I'm a bit torn on the film's third act. On the one hand it finally brings some energy and action to the film which proved rather dialogue-heavy for much of its running time. On the other hand however the conclusion itself felt drawn out and fairly unsatisfying. To begin with, the whole logic of Silva's plan seems rather convoluted. It just doesn't seem to make any sense. The man is apparently quite the genius; you think he could come up with a simpler plan to get to M than what he put into production. It also doesn't help that it features a twist that seems to feature in just about every other action/thriller/superhero film that appears in cinemas these days; that the villain gets caught about halfway through the film but it turns out that he just allowed himself to get caught deliberately as part of his larger plan. The ensuing escape, train crash, chase and assault at M's public inquiry is a decently thrilling stretch of the film (if really far-fetched) but it almost feels like the film should end there at that inquiry. Instead the film resets, stops for a 5-10 minute breather before unleashing its true finale, and it then went on too long in my eyes. And it didn't even seem to really make much sense. M and Bond have been targeted by a dangerous psycho; so what do they do? They head off to a deserted location with no help nearby and no guarantee of weapons, and then they purposely lead Silva right to them. WHAT?!!! In what realm does that sound like a good plan? Bond then goes all Kevin McAlliser on us by setting up a series of booby traps to take out Silva's faceless goons. But it doesn't end here, or even in the water where Bond nearly drowns battling another goon. It ends at a chapel where after putting so much effort into killing her, Silva then passes on the chance to kill M, allowing Bond to slink in and take him out with a knife to the back. And that's it. How underwhelming! Where's the brutal smackdown we expect to take place between Bond and Silva? Very disappointing.

The one saving grace of that finale, and indeed probably the best thing about the whole film, was its cinematography courtesy of Roger Deakins. First of all you've got his lovely photography capturing the gorgeous Scottish scenery. And then after Bond's family home is blown to smithereens the rest of the sequence plays out with a wonderful orange glow to proceedings, giving it a really quite eerie tinge. The scenes set in Shanghai are likewise superb, a fantastically exotic location of neon lights, otherwordly technology and striking architecture; immersing us in a completely different culture. Outside of that though, this was still a struggle for me and not my Bond.

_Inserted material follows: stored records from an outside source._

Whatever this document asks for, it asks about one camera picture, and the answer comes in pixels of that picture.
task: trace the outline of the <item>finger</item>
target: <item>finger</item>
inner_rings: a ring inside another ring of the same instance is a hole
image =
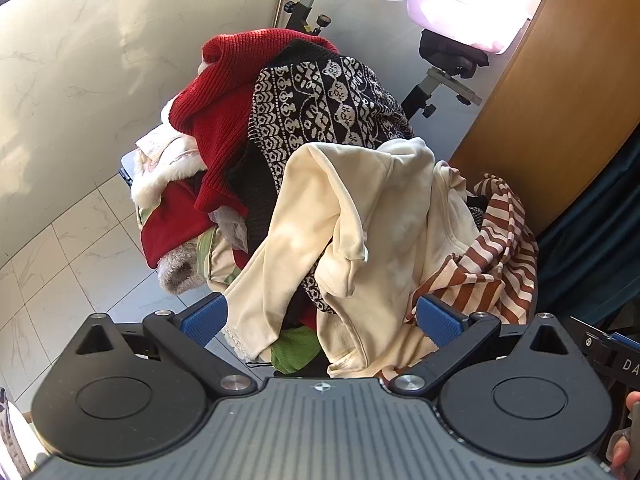
[[[640,392],[631,392],[626,396],[626,406],[629,411],[633,410],[636,402],[640,402]]]
[[[619,467],[617,469],[612,469],[611,474],[615,476],[618,480],[626,480],[625,468]]]
[[[623,436],[620,437],[616,442],[616,445],[613,447],[613,452],[611,453],[611,467],[615,469],[624,465],[626,461],[629,460],[630,454],[631,446],[629,445],[628,440]]]

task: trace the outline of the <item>logo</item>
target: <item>logo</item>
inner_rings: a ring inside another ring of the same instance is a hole
[[[327,384],[327,383],[318,383],[318,384],[314,384],[312,386],[312,388],[314,390],[316,390],[317,392],[320,392],[321,394],[324,394],[325,392],[327,392],[328,390],[333,388],[333,386],[331,386],[330,384]]]
[[[623,369],[625,372],[626,372],[626,371],[629,371],[629,370],[631,370],[631,365],[632,365],[632,364],[633,364],[633,363],[631,362],[631,359],[627,359],[627,360],[625,361],[625,365],[622,367],[622,369]],[[640,365],[636,365],[636,367],[635,367],[633,370],[631,370],[631,373],[632,373],[632,374],[634,374],[634,375],[638,375],[638,372],[640,372]]]

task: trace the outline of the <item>red knit sweater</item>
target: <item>red knit sweater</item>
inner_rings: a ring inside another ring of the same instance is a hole
[[[222,34],[202,47],[202,58],[211,65],[178,95],[169,112],[171,126],[196,138],[209,168],[195,202],[197,210],[208,213],[228,205],[246,215],[244,205],[226,184],[225,170],[244,149],[260,70],[295,38],[337,52],[324,38],[284,28]]]
[[[140,233],[146,264],[155,269],[160,258],[214,225],[206,213],[193,208],[195,193],[184,180],[169,182],[160,205],[146,219]]]

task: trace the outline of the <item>tile floor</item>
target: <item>tile floor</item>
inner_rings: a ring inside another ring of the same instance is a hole
[[[146,266],[129,187],[116,175],[59,216],[0,268],[0,385],[22,412],[52,363],[92,312],[139,322],[161,308],[180,312],[205,287],[171,296]],[[207,348],[247,368],[222,335]],[[273,368],[252,368],[258,382]]]

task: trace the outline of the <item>green fabric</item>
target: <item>green fabric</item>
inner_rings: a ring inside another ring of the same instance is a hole
[[[320,349],[318,336],[309,327],[283,330],[271,345],[271,365],[283,374],[292,374],[308,365]]]
[[[217,226],[210,227],[198,236],[198,249],[196,250],[198,258],[198,274],[204,278],[209,278],[209,265],[211,248],[213,247],[213,238],[216,235]]]
[[[238,275],[240,274],[241,270],[239,269],[239,267],[236,267],[230,275],[228,275],[226,277],[226,280],[223,282],[226,285],[231,285],[234,281],[234,279],[236,279],[238,277]]]

I've kind of ran out of steam here so I'm just going to abandon any semblance of a review and throw out some additional comments. Even if its constant radio airplay drove me to near insanity at the time, Adele's theme song is pretty damn good. It's the best in a good long while and harkens back to the grand anthems of the 70s and 80s. I wasn't quite as sold on the credit sequence that it accompanied; it had a couple of cool images but overall I felt it was a little bit of a mess, and an example of trying way too hard. The film's lack of fun was heightened I felt by its cold, grey colour palette during the London scenes and a lack of score for much of the time. It left it feeling lifeless too often, and aesthetically it was tough to tell it apart from any number of BBC dramas; Sherlock, Spooks etc. Though again it was decently captured by Deakins. And Silva's deserted island held a bit of interest in terms of appearance with its debris stricken streets and crumbling buildings.

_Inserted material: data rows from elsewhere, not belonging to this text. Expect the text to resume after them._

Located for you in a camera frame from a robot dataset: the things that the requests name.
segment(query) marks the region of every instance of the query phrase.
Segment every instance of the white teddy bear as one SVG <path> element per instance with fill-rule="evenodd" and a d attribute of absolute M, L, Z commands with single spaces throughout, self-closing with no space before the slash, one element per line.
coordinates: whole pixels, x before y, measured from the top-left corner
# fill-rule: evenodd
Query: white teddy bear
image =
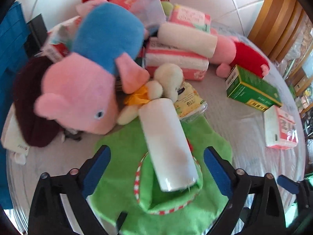
<path fill-rule="evenodd" d="M 147 82 L 138 91 L 126 99 L 126 106 L 121 111 L 117 123 L 125 125 L 138 116 L 140 107 L 162 96 L 176 102 L 178 89 L 184 81 L 183 71 L 173 63 L 165 63 L 156 69 L 154 79 Z"/>

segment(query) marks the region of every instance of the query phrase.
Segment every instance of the plush toy eye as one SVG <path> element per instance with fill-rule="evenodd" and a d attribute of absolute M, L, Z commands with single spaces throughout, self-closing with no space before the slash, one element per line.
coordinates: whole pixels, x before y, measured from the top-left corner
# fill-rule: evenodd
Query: plush toy eye
<path fill-rule="evenodd" d="M 101 119 L 101 118 L 103 118 L 103 115 L 104 115 L 104 111 L 103 111 L 103 110 L 99 110 L 99 111 L 95 114 L 94 118 L 95 118 L 95 119 Z"/>

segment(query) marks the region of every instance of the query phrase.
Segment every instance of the green box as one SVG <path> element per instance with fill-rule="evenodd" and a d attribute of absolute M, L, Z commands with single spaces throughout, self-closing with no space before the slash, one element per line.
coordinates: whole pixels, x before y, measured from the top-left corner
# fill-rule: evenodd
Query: green box
<path fill-rule="evenodd" d="M 226 79 L 226 92 L 227 97 L 261 111 L 273 105 L 282 106 L 276 87 L 238 65 Z"/>

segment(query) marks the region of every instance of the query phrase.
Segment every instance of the pink plush pig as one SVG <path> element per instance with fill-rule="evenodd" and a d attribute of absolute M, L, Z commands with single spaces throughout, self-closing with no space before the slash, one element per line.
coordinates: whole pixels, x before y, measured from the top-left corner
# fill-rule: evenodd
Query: pink plush pig
<path fill-rule="evenodd" d="M 134 62 L 145 29 L 129 11 L 106 0 L 90 1 L 81 14 L 85 18 L 71 54 L 43 76 L 35 113 L 64 127 L 106 134 L 118 115 L 116 76 L 128 94 L 149 79 L 149 73 Z"/>
<path fill-rule="evenodd" d="M 240 42 L 236 37 L 217 34 L 211 29 L 211 34 L 218 37 L 214 55 L 209 58 L 212 64 L 219 64 L 217 76 L 226 78 L 236 64 L 263 78 L 269 73 L 267 60 L 250 46 Z"/>

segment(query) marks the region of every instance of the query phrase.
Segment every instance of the green plush toy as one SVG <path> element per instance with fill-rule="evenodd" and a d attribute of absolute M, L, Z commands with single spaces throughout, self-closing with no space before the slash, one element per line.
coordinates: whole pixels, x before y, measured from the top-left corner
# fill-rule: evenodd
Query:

Conclusion - The film is certainly a considerable improvement on Quantum of Solace, but then that's not really any great a feat. In fact there's a good chance I'd probably nominate QoS as the dullest of all the Bonds. So all in all, while it's an improvement on its predecessor it still hasn't won me round to this new era of Bond. In fact these days, following the rather superlative Ghost Protocol I think the Mission: Impossible series has become the go-to source if you're looking for fun, old-fashioned Bond-style adventures. Sadly for myself and others who feel similarly to me however, it doesn't seem like Daniel Craig or this current template will be going anywhere anytime soon; not going by the monstrous box-office numbers it put up.